'A pretty amazing feat': Centenary of first trans-Canada flight celebrated

·3 min read

This week marks 100 years since a group of aviators, many recently returned from serving in the First World War, made a daring first: crossing continental Canada — nearly 5,400 kilometres — by air.

The trip from Halifax to Vancouver, undertaken in segments using a series of planes at designated stops across the country, was originally supposed to take 48 hours, but the weather and aircraft troubles got in the way, explained John Orr, a retired colonel with the Canadian Armed Forces and a historian with the Shearwater Aviation Museum in Nova Scotia.

"The state of the art in those days was not quite as reliable as it turns out to be [today]," Orr said.

Aviators were using aircraft left over from the First World War, he said, which weren't exactly built for long range cross-country flying.

"As one of the pilots who flew these [put it]: 'Those planes were just wood and piano wire and that was it,'" Orr said.

The first leg of the journey, from Halifax to Saint John — via seaplane — almost ended in disaster.

"It had been very rough over the Bay of Fundy. And the engine cowling ripped off, sheared off an engine-driven fuel pump, covered the pilot in fuel. He did a forced landing in the Saint John River," he said.

CAVM Photograph Collection
CAVM Photograph Collection

Crews secured another aircraft, refueling in Fredericton, and eventually landing on the St. Lawrence River "in the midst of a howling gale."

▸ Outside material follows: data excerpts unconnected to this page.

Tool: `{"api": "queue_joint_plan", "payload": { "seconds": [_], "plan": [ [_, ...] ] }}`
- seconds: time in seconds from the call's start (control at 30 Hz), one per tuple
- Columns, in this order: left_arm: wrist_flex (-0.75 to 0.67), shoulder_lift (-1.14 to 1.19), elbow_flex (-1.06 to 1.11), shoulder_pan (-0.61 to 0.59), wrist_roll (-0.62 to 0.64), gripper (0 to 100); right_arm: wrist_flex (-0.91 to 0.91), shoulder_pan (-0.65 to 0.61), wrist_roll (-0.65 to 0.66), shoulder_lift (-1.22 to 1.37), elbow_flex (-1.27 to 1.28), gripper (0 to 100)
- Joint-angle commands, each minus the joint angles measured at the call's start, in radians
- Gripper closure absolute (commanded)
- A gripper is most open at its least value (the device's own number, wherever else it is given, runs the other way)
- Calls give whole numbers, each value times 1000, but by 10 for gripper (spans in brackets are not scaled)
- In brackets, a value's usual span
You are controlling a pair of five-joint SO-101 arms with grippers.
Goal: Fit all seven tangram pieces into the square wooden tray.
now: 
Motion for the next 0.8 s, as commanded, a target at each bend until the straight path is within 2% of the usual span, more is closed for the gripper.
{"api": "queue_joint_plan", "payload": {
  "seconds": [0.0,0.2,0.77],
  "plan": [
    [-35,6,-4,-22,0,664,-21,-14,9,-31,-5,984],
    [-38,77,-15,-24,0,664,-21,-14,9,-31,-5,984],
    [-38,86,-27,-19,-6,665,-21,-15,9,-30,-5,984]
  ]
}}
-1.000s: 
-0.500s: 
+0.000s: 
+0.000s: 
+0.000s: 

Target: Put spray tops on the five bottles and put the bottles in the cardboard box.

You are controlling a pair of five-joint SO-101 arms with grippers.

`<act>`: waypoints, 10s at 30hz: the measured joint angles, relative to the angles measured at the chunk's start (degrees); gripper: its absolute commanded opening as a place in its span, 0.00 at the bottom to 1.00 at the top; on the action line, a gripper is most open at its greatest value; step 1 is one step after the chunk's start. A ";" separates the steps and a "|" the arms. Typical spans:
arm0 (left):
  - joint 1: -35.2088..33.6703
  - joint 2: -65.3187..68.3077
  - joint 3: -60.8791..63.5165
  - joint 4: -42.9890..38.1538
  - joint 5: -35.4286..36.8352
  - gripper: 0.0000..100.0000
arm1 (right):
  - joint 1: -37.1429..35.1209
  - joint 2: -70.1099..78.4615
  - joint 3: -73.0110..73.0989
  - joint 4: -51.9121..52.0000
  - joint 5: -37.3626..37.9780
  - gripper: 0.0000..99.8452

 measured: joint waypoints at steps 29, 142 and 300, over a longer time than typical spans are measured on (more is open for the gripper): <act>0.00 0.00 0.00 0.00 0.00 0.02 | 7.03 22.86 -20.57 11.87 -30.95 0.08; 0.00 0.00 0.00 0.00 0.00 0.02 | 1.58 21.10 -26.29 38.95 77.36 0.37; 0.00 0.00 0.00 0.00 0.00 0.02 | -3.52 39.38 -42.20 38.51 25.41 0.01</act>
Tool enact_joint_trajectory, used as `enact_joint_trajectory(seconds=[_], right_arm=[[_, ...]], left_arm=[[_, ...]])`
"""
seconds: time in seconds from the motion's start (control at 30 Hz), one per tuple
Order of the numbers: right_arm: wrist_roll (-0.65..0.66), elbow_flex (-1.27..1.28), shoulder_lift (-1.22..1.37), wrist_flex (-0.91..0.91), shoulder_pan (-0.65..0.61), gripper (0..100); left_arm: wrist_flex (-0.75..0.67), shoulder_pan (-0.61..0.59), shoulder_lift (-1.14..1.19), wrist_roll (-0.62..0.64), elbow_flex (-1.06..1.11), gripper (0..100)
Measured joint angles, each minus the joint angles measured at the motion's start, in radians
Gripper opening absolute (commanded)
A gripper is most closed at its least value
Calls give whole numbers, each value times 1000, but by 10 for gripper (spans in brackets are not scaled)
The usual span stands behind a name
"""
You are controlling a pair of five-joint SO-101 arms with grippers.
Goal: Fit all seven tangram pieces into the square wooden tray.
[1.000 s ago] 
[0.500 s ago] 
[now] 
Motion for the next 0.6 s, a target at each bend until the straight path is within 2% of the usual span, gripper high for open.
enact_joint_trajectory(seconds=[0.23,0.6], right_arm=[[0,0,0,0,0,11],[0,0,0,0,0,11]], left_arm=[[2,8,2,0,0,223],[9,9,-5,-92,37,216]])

"Even the next day when they took off, the waves were so high that they broke over the top of the wing of this aircraft that they were flying," Orr said.

The crews switched to land-planes, and the trip from Calgary into Vancouver was another major challenge, said Orr, not just because of the raging snowstorm, but the geography.

"We have to remember that in those days, you didn't fly over the mountains. You flew through the mountains," he said. "So they had to navigate that. And that was really, really challenging."

Eventually, on Oct. 21, 2020, with a last-minute extension to Esquimalt, B.C., crews completed their trans-continental journey.

CAVM Photograph Collection
CAVM Photograph Collection

The trip was the brainchild of the Canadian Air Board, a new organization formed after the First World War.

During the First World War, over 20,000 Canadians participated in the air war, but they did so as part of the British flying services, Orr said.

When the war ended and pilots started coming back, the government set up the Air Board to develop both civil and military aviation in the country.

This exploratory endeavour brought aviation to the forefront of public conversation, Orr said.

"[They] knew that they had to convince the Canadian public, and perhaps more importantly, the Canadian politicians, that aviation was the way to go and it would open up Canada, as in fact it did," he said.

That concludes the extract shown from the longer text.